The Efficacy and Safety of FE 200486 in Treatment of Patients Suffering From Prostate Cancer

• Number of Participants With Testosterone < 0.5 Nanogram/Milliliter at All Visits Between Weeks 4-24 [ Time Frame: Weeks 4-24 ] [ Designated as safety issue: No ]
• Number of Participants Not Meeting a Testosterone Withdrawal Criterion Between Weeks 4-24 [ Time Frame: Weeks 4-24 ] [ Designated as safety issue: No ]
  Participants with one testoterone value > 1.0 nanogram/millliliter or two consecutive values between 0.5-1.0 nanogram/milliliter were withdrawn from the study due to insufficient response.
• Number of Participants Who Met the Withdrawl Criteria for Prostate-specific Antigen [ Time Frame: Six months ] [ Designated as safety issue: No ]
  Participants who met at least one of the three criteria for inadequate response on prostate-specific antigen levels (PA). (1) >=25 percent and/or 50 nanogram/milliliter compared to baseline (2) reduction of <=50% compared to baseline at week 12 (3) increase of >=10 nanogram/milliliter compared to nadir from week 4.
• Number of Participants With Normal Prostate-specific Antigen Levels During the Study [ Time Frame: Weeks 12, 24 ] [ Designated as safety issue: No ]
  The number of participants whose prostate-specific antigen levels at weeks 12 and 24 were <= 4 nanogram/millliliter (normal level).
• The Number of Participants With Abnormal Liver Function Tests [ Time Frame: Six months ] [ Designated as safety issue: No ]
  The number of participants who had abnormal [defined as above upper limit of normal range (ULN)] alanine aminotransferase (ALT), participants with ALT increases > 3x ULN, and participants with ALT increases > 3x ULN with concurrent increases in bilirubin > 1.5 ULN.
• Percentage Change in Vital Signs and Body Weight [ Time Frame: Baseline and Six months ] [ Designated as safety issue: No ]
  Percentage changes in vital signs (systolic and diastolic blood pressure and pulse) and body weight at the end of trial as compared to baseline.

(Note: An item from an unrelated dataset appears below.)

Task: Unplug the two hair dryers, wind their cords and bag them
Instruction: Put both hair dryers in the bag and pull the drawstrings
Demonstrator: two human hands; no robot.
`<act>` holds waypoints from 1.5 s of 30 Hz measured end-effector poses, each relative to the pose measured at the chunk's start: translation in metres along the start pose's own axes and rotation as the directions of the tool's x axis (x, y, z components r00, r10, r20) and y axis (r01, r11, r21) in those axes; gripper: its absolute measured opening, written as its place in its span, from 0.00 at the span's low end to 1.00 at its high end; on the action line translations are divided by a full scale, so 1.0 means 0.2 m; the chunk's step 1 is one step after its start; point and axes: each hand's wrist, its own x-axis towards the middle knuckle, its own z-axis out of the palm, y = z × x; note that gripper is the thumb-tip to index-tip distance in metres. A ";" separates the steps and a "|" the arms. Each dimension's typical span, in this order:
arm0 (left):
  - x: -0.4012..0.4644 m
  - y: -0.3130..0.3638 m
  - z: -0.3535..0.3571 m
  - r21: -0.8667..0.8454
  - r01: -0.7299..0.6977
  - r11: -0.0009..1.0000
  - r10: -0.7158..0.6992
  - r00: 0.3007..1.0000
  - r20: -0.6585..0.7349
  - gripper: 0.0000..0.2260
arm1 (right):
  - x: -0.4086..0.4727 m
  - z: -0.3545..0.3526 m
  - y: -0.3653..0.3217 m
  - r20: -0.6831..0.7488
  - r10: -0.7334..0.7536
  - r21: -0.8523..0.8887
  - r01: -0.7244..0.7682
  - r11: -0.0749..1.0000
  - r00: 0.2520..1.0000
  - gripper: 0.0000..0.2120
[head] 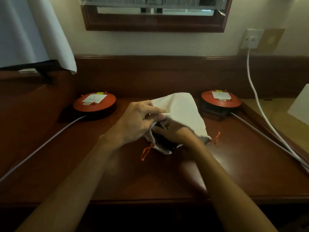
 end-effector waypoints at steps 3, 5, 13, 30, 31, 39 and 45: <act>-0.02 -0.04 -0.02 -0.034 0.048 0.998 -0.048 0.999 -0.016 0.15 | -0.09 -0.13 0.20 0.083 -0.094 0.044 0.091 0.995 0.992 0.40; -0.04 -0.06 -0.02 -0.081 0.071 0.994 -0.073 0.997 -0.032 0.16 | -0.13 -0.13 0.31 0.114 -0.145 0.025 0.143 0.989 0.983 0.46; -0.02 -0.07 0.00 -0.090 0.065 0.994 -0.074 0.993 -0.095 0.12 | -0.25 0.00 0.40 -0.227 -0.264 -0.203 0.220 0.954 0.937 0.26; -0.25 -0.03 0.52 0.449 0.058 0.892 -0.068 0.998 0.005 0.30 | -0.31 -0.07 0.48 -0.514 -0.333 -0.501 0.038 0.864 0.791 0.23; -0.24 -0.04 0.56 0.437 0.062 0.897 -0.048 0.998 -0.041 0.26 | -0.29 -0.09 0.50 -0.465 -0.283 -0.571 -0.040 0.820 0.839 0.27; -0.24 -0.19 0.47 0.432 0.137 0.891 -0.109 0.990 -0.089 0.24 | -0.30 -0.13 0.67 -0.487 -0.216 -0.267 0.092 0.959 0.847 0.08; -0.29 -0.26 0.33 0.352 0.294 0.888 -0.267 0.956 -0.125 0.35 | -0.36 -0.17 0.71 -0.465 -0.208 -0.194 0.130 0.972 0.861 0.08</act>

• Proportion of patients with testosterone < 0.5 ng/ml at all visits. [ Time Frame: Six months ] [ Designated as safety issue: No ]
• Reduction of prostate specific antigen (PSA) compared to the value at the beginning of the trial. [ Time Frame: Six months ] [ Designated as safety issue: No ]
• Evaluate the time course of testosterone, 5-α-dihydrotestosterone (DTH), luteinizing hormone (LH), follicle stimulating hormone (FSH) and PSA. [ Time Frame: Six months ] [ Designated as safety issue: No ]
• Investigate the population pharmacokinetic and pharmacodynamic profile for testosterone and DTH. [ Time Frame: Six months ] [ Designated as safety issue: No ]
• Evaluate the three dosing regimens with respect to safety and tolerability. [ Time Frame: Six months ] [ Designated as safety issue: Yes ]
• Estimate the proportion of patients meeting the withdrawal criteria for trial therapy with respect to testosterone and PSA. [ Time Frame: Six months ] [ Designated as safety issue: No ]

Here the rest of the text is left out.